QT/QTc prolongation: A QTc study in healthy volunteers dosed 150 mg Revolade per day did not show a clinically significant effect on cardiac repolarisation. QTc interval prolongation has been reported in clinical studies of patients with ITP and thrombocytopenic patients with HCV. The clinical significance of these QTc prolongation events is unknown.
Loss of response to Revolade: A loss of response or failure to maintain a platelet response with Revolade treatment within the recommended dosing range should prompt a search for causative factors, including an increased bone marrow reticulin.
Interference with laboratory tests: Revolade is highly coloured and so has the potential to interfere with some laboratory tests. Serum discolouration and interference with total bilirubin and creatinine testing have been reported in patients taking Revolade. If the laboratory results and clinical observations are inconsistent, re-testing using another method may help in determining the validity of the result.

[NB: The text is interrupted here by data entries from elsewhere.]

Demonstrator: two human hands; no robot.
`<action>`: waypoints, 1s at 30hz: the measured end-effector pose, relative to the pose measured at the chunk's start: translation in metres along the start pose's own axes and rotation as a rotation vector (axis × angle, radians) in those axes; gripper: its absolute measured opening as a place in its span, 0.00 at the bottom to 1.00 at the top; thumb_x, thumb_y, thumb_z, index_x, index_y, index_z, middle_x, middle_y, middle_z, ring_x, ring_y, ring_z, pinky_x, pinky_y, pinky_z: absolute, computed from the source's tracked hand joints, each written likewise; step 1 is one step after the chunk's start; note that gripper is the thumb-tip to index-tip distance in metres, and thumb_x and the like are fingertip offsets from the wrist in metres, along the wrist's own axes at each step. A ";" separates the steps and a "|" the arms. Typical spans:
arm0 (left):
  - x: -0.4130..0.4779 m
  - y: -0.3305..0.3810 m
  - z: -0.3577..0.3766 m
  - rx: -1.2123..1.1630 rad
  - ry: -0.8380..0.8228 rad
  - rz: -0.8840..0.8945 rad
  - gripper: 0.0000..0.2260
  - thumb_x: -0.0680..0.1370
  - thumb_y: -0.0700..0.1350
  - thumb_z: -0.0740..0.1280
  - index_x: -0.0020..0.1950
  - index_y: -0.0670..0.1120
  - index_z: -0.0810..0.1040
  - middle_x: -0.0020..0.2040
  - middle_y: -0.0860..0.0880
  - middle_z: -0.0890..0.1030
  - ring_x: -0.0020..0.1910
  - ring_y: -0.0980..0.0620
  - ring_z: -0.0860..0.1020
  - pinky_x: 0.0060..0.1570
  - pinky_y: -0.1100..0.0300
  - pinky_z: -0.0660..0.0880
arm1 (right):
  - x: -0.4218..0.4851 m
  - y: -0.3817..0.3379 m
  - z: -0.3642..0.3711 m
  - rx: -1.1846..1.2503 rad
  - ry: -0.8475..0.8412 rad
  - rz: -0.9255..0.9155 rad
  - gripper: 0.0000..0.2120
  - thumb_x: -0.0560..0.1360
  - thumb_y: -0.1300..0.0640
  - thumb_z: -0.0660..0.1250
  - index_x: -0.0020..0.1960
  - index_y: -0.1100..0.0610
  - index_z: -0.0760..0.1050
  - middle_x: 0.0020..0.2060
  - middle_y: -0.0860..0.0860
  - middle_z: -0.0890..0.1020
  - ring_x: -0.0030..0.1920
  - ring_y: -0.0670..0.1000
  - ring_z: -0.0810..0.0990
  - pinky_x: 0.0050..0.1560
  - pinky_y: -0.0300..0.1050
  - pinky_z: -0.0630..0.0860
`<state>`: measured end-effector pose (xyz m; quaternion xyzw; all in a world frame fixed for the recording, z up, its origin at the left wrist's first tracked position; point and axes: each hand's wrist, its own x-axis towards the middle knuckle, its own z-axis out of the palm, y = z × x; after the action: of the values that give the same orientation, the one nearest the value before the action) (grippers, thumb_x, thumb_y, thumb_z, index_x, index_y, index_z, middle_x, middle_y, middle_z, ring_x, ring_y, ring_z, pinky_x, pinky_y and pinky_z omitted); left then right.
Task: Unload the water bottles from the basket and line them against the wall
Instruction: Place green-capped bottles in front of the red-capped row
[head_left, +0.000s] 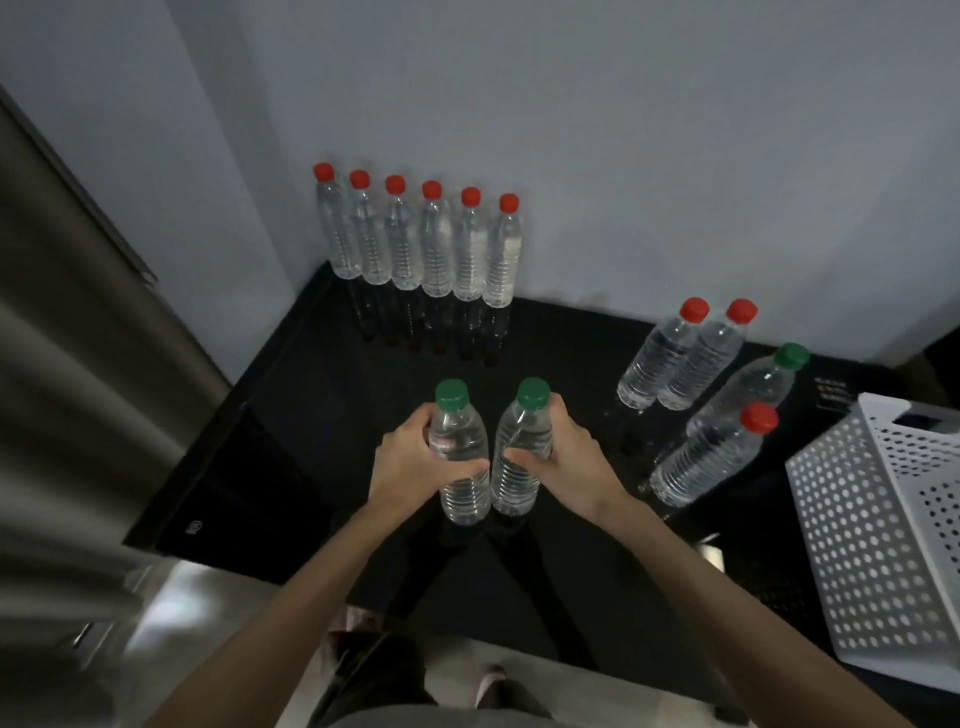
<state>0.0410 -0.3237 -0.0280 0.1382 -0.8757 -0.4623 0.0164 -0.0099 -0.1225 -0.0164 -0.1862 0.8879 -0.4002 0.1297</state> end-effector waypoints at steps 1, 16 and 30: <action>0.009 -0.005 -0.009 0.002 0.002 0.008 0.26 0.60 0.54 0.81 0.55 0.54 0.76 0.43 0.59 0.83 0.45 0.63 0.80 0.49 0.62 0.76 | 0.012 -0.009 0.004 -0.004 -0.008 -0.011 0.25 0.74 0.48 0.71 0.65 0.46 0.62 0.55 0.43 0.80 0.56 0.44 0.79 0.60 0.54 0.75; 0.200 -0.083 -0.168 0.004 0.012 0.049 0.27 0.59 0.53 0.82 0.53 0.55 0.76 0.43 0.60 0.82 0.43 0.67 0.79 0.42 0.71 0.71 | 0.228 -0.118 0.095 -0.008 0.002 -0.040 0.25 0.74 0.52 0.71 0.65 0.48 0.61 0.55 0.45 0.79 0.55 0.48 0.80 0.56 0.51 0.77; 0.356 -0.119 -0.204 -0.019 0.096 0.067 0.31 0.61 0.50 0.82 0.60 0.51 0.76 0.46 0.60 0.80 0.46 0.58 0.79 0.48 0.62 0.74 | 0.378 -0.136 0.132 0.116 0.166 0.010 0.26 0.74 0.58 0.71 0.65 0.50 0.60 0.60 0.47 0.75 0.58 0.50 0.77 0.58 0.54 0.77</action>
<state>-0.2418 -0.6430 -0.0433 0.1310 -0.8736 -0.4626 0.0753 -0.2686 -0.4571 -0.0291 -0.1404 0.8718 -0.4643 0.0683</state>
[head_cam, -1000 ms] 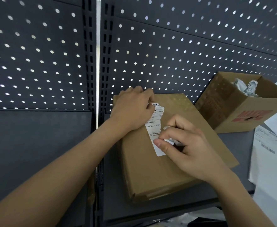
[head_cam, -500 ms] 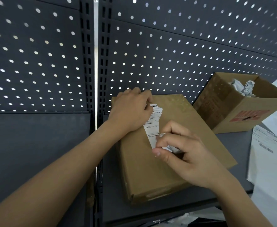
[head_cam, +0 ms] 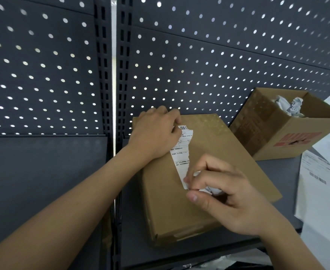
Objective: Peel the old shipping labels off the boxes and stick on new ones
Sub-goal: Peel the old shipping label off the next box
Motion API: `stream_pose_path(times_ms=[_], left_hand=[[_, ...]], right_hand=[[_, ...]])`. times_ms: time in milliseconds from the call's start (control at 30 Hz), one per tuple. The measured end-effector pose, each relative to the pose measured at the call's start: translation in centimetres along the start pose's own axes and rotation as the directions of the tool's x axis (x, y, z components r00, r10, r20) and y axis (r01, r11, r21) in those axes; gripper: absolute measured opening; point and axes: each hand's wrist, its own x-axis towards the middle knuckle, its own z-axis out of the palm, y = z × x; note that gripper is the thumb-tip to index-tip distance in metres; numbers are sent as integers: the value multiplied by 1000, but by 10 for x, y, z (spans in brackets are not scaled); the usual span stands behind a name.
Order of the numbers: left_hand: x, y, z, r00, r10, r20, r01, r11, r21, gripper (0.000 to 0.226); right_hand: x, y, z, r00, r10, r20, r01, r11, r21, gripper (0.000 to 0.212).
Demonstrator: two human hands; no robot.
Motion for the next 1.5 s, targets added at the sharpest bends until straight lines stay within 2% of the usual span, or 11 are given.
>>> stream_pose_path(times_ms=[633, 800, 1033, 1167, 1300, 1333, 1400, 1467, 1500], left_hand=[[0, 0, 0, 1000, 17, -11, -17, 1000, -7, 24], [0, 0, -1, 1000, 13, -13, -12, 1000, 9, 24], [-1, 0, 0, 1000, 15, -20, -15, 1000, 17, 23], [-1, 1, 0, 1000, 10, 3, -11, 1000, 10, 23], [-1, 1, 0, 1000, -2, 8, 2, 1000, -10, 22], [-1, 1, 0, 1000, -5, 8, 5, 1000, -11, 22], [-1, 1, 0, 1000, -5, 11, 5, 1000, -8, 23], [-1, 1, 0, 1000, -1, 14, 2, 1000, -10, 23], [-2, 0, 0, 1000, 3, 14, -3, 1000, -11, 23]], right_hand=[[2, -7, -3, 999, 40, 9, -41, 995, 89, 27], [13, -12, -6, 991, 89, 103, -100, 990, 103, 25], [28, -21, -5, 969, 121, 214, -126, 992, 12, 24], [27, -20, -2, 971, 92, 220, -107, 993, 56, 24], [16, -24, 1, 975, 44, 220, -89, 976, 199, 22], [14, -26, 2, 979, 27, 200, -76, 967, 243, 22], [14, -25, 3, 997, 17, 71, -40, 942, 334, 31], [18, -19, 0, 994, 71, -84, -34, 925, 379, 41], [20, -15, -3, 983, 117, -142, -54, 920, 388, 40]])
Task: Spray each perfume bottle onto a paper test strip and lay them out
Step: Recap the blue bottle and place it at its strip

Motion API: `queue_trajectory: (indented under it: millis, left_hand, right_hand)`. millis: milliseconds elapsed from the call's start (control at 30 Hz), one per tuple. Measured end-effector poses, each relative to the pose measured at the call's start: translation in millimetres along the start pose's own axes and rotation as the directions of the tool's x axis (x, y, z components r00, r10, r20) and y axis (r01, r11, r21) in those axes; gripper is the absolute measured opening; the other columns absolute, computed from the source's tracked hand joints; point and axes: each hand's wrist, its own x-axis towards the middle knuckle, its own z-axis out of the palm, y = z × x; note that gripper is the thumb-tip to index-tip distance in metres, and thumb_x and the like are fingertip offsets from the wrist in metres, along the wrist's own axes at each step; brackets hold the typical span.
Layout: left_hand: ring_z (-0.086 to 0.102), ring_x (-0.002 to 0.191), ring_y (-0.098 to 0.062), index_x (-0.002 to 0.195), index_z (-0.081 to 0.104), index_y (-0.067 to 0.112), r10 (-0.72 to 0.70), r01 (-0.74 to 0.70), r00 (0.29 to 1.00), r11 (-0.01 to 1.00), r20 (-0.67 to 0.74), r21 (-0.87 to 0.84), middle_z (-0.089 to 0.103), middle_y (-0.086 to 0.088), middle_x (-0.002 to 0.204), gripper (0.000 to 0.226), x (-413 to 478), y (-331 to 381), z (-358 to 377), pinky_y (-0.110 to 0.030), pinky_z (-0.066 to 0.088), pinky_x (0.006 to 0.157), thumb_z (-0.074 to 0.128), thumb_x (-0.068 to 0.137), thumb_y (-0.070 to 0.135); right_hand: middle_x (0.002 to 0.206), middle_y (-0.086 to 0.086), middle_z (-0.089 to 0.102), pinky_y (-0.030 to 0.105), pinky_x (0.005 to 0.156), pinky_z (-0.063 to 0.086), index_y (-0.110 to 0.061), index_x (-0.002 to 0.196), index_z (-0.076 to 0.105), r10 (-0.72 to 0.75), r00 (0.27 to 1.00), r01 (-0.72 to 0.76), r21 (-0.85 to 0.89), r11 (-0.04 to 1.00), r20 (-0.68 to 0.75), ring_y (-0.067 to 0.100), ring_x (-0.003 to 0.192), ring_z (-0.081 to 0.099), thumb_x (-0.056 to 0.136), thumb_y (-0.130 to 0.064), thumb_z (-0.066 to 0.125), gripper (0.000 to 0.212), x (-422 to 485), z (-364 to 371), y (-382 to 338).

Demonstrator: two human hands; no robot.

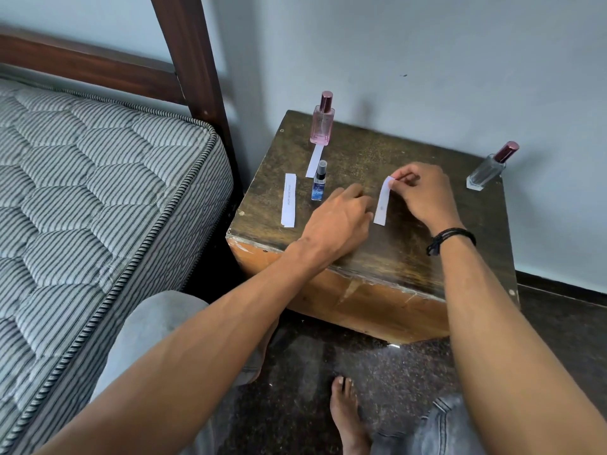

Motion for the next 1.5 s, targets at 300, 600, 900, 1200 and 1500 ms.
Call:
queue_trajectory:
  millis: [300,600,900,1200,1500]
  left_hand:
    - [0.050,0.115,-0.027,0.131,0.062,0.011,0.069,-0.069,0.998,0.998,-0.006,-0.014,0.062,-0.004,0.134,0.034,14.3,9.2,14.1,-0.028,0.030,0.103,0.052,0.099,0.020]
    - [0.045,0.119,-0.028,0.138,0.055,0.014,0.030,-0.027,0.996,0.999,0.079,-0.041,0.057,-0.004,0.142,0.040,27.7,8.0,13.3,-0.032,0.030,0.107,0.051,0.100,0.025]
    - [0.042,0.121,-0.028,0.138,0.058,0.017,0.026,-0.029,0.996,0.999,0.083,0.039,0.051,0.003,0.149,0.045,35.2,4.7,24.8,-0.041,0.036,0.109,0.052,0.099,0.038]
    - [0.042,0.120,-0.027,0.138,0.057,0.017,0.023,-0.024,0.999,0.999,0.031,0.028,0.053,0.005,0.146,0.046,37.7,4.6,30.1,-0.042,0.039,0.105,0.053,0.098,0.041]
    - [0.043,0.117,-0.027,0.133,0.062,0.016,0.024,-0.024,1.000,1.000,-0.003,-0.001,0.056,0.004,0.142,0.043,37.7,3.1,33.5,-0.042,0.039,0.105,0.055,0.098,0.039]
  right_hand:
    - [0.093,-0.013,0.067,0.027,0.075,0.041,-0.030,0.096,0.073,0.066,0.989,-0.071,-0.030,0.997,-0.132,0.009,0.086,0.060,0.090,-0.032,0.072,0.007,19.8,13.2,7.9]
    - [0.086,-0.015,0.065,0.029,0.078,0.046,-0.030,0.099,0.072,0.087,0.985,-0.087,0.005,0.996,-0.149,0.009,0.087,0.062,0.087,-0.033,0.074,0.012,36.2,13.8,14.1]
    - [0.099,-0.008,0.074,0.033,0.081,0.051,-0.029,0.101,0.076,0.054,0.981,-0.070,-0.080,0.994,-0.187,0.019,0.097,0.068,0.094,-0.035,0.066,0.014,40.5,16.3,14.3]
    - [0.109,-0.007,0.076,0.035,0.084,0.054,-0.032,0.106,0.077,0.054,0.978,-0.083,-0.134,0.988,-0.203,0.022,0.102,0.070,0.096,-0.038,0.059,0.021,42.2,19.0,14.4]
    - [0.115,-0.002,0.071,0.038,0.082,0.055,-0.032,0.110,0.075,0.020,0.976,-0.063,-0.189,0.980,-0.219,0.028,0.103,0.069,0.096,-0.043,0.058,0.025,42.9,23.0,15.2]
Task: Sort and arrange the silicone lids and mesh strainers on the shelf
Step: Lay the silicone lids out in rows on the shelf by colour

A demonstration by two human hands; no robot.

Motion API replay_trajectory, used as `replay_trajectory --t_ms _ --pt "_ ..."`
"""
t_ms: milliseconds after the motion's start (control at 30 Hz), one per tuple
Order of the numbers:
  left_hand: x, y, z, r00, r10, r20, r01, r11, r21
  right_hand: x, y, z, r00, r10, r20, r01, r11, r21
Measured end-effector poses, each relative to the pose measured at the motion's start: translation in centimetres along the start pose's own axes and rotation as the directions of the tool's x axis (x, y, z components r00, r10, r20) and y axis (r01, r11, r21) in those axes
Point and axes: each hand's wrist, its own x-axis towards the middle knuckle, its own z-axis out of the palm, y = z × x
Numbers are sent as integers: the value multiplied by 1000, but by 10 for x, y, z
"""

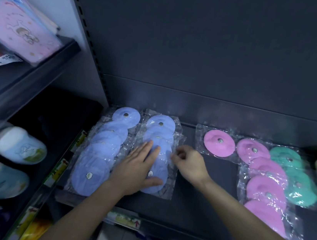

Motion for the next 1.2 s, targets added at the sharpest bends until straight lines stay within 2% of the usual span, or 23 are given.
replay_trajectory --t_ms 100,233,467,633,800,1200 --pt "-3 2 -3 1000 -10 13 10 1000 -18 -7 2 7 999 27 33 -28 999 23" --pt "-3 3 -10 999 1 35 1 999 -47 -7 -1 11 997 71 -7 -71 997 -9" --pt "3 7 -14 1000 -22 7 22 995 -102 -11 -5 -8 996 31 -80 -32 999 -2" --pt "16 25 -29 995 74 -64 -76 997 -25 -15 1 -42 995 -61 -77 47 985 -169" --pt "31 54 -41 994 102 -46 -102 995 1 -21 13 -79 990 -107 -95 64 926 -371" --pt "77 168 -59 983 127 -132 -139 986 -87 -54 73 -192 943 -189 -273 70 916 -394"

Effects on ability to drive and use machines: Revolade has negligible influence on the ability to drive and use machines. The clinical status of the patient and the adverse reaction profile of Revolade, including dizziness and lack of alertness, should be borne in mind when considering the patient's ability to perform tasks that require judgement, motor and cognitive skills.
Use in Children: The previously mentioned warnings and precautions for ITP also apply to the paediatric population.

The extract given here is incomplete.